WHAT THE TASK REQUIRES: Every picture should be left out, but the lines below must be repeated exactly.

Start of THE DATA

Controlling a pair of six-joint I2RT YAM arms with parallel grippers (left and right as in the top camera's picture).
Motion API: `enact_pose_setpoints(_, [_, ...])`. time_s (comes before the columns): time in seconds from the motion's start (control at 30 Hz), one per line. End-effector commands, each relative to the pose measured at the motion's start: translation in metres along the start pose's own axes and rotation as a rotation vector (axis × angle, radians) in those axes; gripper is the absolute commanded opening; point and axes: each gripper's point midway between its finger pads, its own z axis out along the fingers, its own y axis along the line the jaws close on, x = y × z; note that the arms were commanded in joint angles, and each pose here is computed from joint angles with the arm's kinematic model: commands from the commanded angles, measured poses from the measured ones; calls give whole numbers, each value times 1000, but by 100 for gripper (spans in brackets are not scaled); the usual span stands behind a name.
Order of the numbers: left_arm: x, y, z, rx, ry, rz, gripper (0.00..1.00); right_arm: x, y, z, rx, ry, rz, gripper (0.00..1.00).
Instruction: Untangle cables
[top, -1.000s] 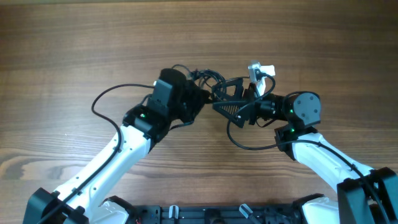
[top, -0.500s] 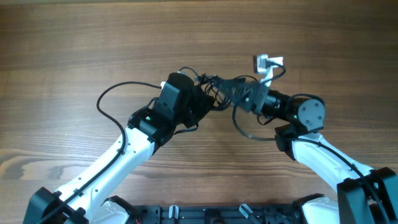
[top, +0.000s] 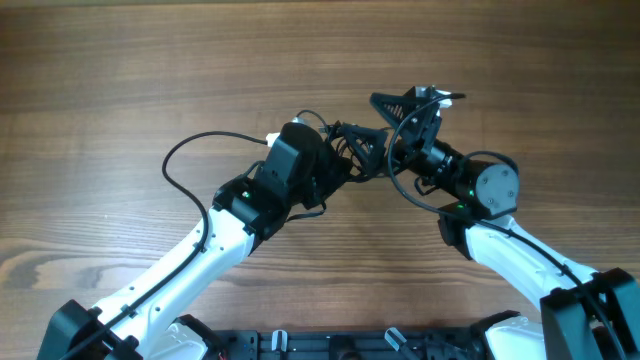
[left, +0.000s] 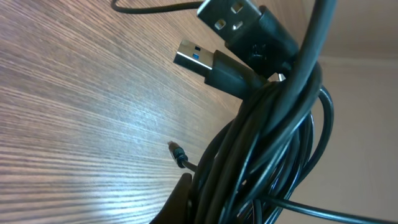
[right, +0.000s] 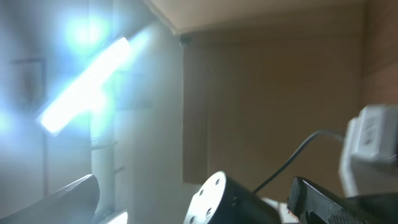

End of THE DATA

RESULT FOR THIS EXERCISE:
Controlling a pair of six-joint I2RT YAM arms with parallel grippers (left and right as in the top camera's picture).
Motion API: `enact_pose_setpoints(_, [_, ...])`. time_s (comes before the columns): time in seconds from the motion's start (control at 30 Hz), one per line. End-effector commands, each relative to the pose measured at the motion's start: translation in metres along the start pose's own axes and rotation as a rotation vector (axis × angle, radians) in those axes; gripper is the absolute commanded opening; point and axes: each gripper's point midway between its finger pads, its own z axis out along the fingers, its own y axis along the line the jaws close on, x = y × z; note that the arms were commanded in joint angles, and each pose here is computed from joint angles with the arm's kinematic model: commands from the commanded angles, measured poses from the measured ones; calls give whole numbers, each value times 1000, but by 100 for gripper (spans in brackets are not scaled); the usual span stands behind a name.
Order of the numbers: left_arm: x, y, z, rx, ry, rz, gripper (0.00..1.00); right_arm: x, y, z, rx, ry, rz, gripper (0.00..1.00).
Instruction: Untangle cables
[top, -1.000s] 
[top, -0.500s] 
[top, +0.000s] 
[left, +0.000s] 
[right, +0.000s] 

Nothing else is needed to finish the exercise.